In his New York Times bestseller, Sapiens: A Brief History of
Humankind, author Yuval Noah Harari recounts that 70,000 years ago we
sapiens folks were “insignificant animal[s] minding our own business.” Tracking our “progress” since then, he notes
that we have set up empires everywhere and seemingly mastered the world, but,
we have not increased human happiness and we have caused massive suffering for
other animals. “…Accountable to no one,”
he states, “We are consequently wreaking havoc on our fellow animals and on the
surrounding ecosystem, seeking little more than our own comfort and amusement,
yet never finding satisfaction.” Glumly,
he asks in his final paragraph, “Is there anything more dangerous than
dissatisfied and irresponsible gods who don’t know what they want?”
As activists, we see evidence of this everywhere, both in history and
in the present.
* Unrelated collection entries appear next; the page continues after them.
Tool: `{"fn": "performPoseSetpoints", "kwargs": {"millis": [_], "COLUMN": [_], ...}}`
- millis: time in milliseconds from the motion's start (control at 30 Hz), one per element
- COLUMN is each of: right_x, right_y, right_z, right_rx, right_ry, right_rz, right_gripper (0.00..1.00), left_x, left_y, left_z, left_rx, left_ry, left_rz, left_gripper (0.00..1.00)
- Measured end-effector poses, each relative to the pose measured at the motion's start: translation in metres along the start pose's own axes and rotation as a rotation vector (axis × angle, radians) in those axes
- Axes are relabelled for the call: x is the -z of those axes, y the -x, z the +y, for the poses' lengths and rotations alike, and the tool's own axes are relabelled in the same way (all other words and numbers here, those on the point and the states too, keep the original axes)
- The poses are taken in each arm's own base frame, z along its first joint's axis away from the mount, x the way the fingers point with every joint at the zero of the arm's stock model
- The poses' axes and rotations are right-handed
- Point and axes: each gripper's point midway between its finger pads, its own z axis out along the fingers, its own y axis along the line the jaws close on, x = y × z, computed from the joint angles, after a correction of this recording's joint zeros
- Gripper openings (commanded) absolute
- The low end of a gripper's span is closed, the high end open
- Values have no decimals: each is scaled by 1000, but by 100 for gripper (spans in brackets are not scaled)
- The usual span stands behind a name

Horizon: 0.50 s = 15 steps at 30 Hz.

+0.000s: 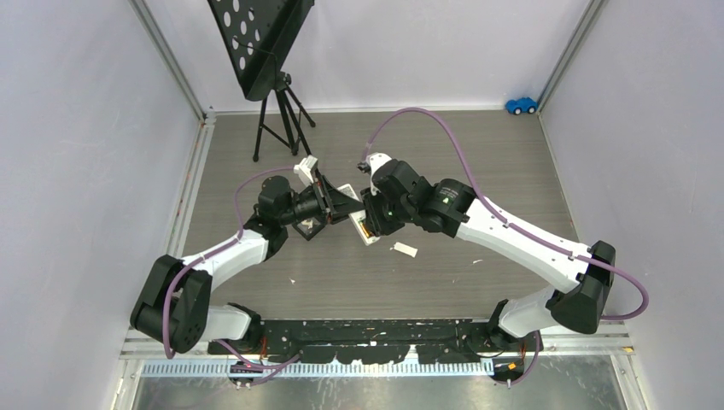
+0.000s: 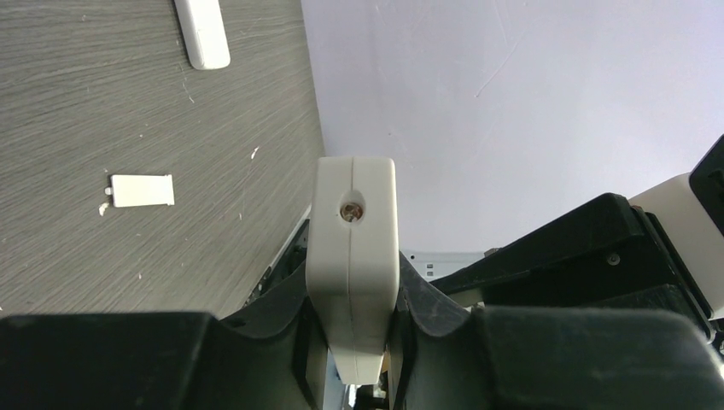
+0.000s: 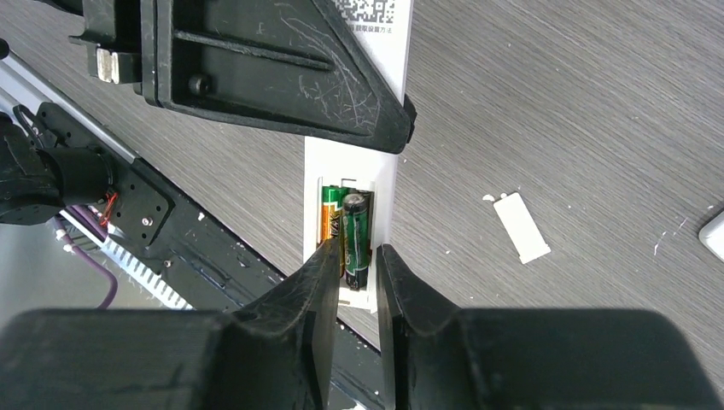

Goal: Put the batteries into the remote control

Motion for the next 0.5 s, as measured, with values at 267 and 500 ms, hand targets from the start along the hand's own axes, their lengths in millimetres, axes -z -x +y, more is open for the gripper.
{"fn": "performPoseSetpoints", "kwargs": {"millis": [267, 500], "right_x": [0, 10], "right_y": [3, 13], "right_z": [1, 2], "right_rx": [-9, -43], "right_ry": [0, 4], "right_rz": [-13, -69], "right_gripper": [36, 39], "left_x": [0, 0], "left_y": [0, 0], "left_z": [0, -1], "left_rx": [7, 14], "left_ry": [-1, -3], "left_rz": [0, 0], "left_gripper": [0, 0]}}
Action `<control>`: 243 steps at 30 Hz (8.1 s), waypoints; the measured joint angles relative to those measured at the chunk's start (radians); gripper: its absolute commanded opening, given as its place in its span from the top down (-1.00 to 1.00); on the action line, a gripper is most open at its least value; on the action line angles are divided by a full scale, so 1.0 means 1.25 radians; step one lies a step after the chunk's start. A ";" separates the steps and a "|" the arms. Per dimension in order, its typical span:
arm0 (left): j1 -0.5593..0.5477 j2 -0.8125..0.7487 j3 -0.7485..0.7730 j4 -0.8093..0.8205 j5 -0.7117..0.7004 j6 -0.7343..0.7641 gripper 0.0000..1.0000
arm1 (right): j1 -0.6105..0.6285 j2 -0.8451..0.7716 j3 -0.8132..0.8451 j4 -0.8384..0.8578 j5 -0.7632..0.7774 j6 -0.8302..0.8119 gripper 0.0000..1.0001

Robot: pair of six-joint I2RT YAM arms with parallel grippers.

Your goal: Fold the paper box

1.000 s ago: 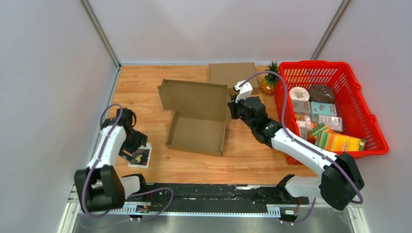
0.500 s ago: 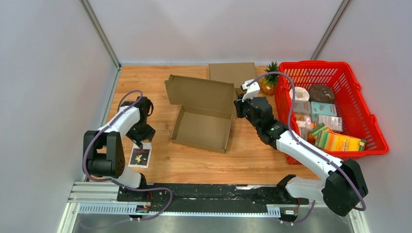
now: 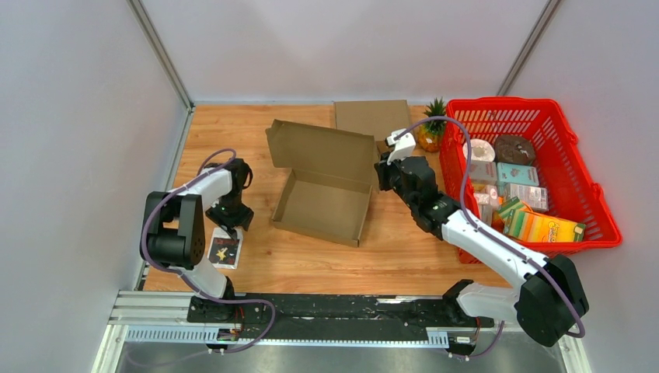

Some of Harari’s
possible future scenarios for our species are chilling, but we would not be
activists if we did not believe that human nature can change, indeed that human
beings can wake up and stop our destructive behavior. His book is important, I believe, because he
demonstrates how the many different horrors we have unleashed upon each other,
nature, and animals are all connected by a common root. That root is the relentless desire for more
pleasure and power by an all too clever and anxious animal.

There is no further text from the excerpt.